Materials and methods

MZ twin samples

This study was approved by the Institutional Review Board of the Korea National Institute of Health (KNIH) and Korea Advanced Institute of Science and Technology (KAIST). Written informed consent was obtained from all individuals. Peripheral blood mononuclear cells were extracted from 36 pairs of MZ twins, aged 30 to 60 years, who were discordant for immunological traits mostly involving allergic symptoms (Additional file 2). Lymphoblastoid cells were generated as previously described [31].

Open chromatin sequencing

Sequencing of accessible chromatin regions was performed as described previously [2, 7–9]. Following quality control of the DNA library, 50-bp single-end Illumina HiSeq2000 sequencing was performed. CASAVA-1.8.2 was used to align sequence tags to the reference human genome (hg19) using the default option, which disallowed mismatches. The mean Phred quality (Q) score of the bases in the passed-filter reads was averaged at 36.2 across the 72 samples (Additional file 1). The average percentage of the bases with Q ≥ 30 in the passed-filter reads was 91.9% (Additional file 1).

Identification of open chromatin regions

To identify genomic regions enriched for open chromatin tags, we employed the Zero Inflated Negative Binomial Algorithm (ZINBA) [32]. Tags were extended 134 bp as recommended by the ZINBA program for the prediction of open chromatin peaks. An FDR threshold of 0.05 was used. For covariates, the G/C content, the proportion of mappable bases (mappability score), and the local background estimate were taken into account. Open chromatin regions were reported to encompass 1 to 2% of the genome [32]. In line with this, the peaks we identified covered 2.01% of the hg19 genome on average. The number of tags mapped to these regions is summarized in Additional file 1. The effective sequencing depth was computed by dividing the total number of bases read by the tags mapped to the identified peaks (the number of reads multiplied by the read length) by the total base pairs covered by the peaks (that is, 2.01% on average). For confirmation, we obtained genomic regions enriched for DNase I hypersensitivity as identified by F-Seq [33] and those enriched for FAIRE signals as called using ZINBA [32] from the ENCODE Open Chromatin Synthesis track of the UCSC Genome Browser [34] for the GM12878 lymphoblastoid cell line.

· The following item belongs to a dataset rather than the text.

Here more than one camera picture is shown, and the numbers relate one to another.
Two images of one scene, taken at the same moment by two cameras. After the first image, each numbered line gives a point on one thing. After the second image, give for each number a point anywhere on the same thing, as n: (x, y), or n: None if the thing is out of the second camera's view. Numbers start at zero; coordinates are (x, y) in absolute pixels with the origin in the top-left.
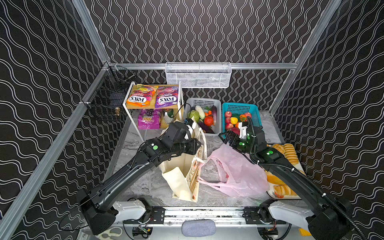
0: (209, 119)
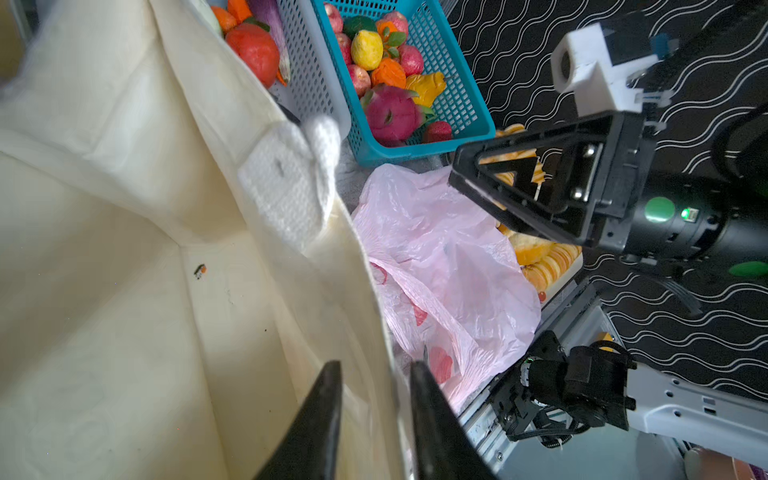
0: (258, 49)

Quantification and normalization of chromatin accessibility

For the quantification of chromatin accessibility, the open chromatin peaks identified from each of the 72 samples were merged into meta-peaks using BEDTools [35]. For each sample, the accessibility signals were normalized as previously suggested [36, 37]; the number of sequenced reads mapped to each meta-peak was counted and divided by the length of the meta-peak, which was then calibrated by the ratio of the total read count to the genome size. This metric measures the enrichment of tags within a given open chromatin locus relative to the whole genome. We also employed a quantile-quantile normalization method to remove the effect of between-sample variations by using the Quantile Normalization package of R. Chromatin discordance was calculated for each locus as the quantitative difference between the normalized chromatin accessibility measures of twin siblings. The absolute difference, |X1 - X2|, was also obtained, wherein X1 and X2 indicate chromatin accessibility in each sibling of a twin pair. While this provides a direct measure of chromatin differences, it can cause a bias toward highly accessible chromatin sites such as active promoters or strong enhancers. Therefore, we normalized this measure as |X1 - X2|/(X1 + X2) and used the normalized difference particularly when comparing different regulatory states. Discordant chromatin sites were determined based on effect size (that is, when the within-pair fold change was greater than four) or based on variation analysis (that is, when the within-pair variance in chromatin accessibility was greater than the between-pair variance).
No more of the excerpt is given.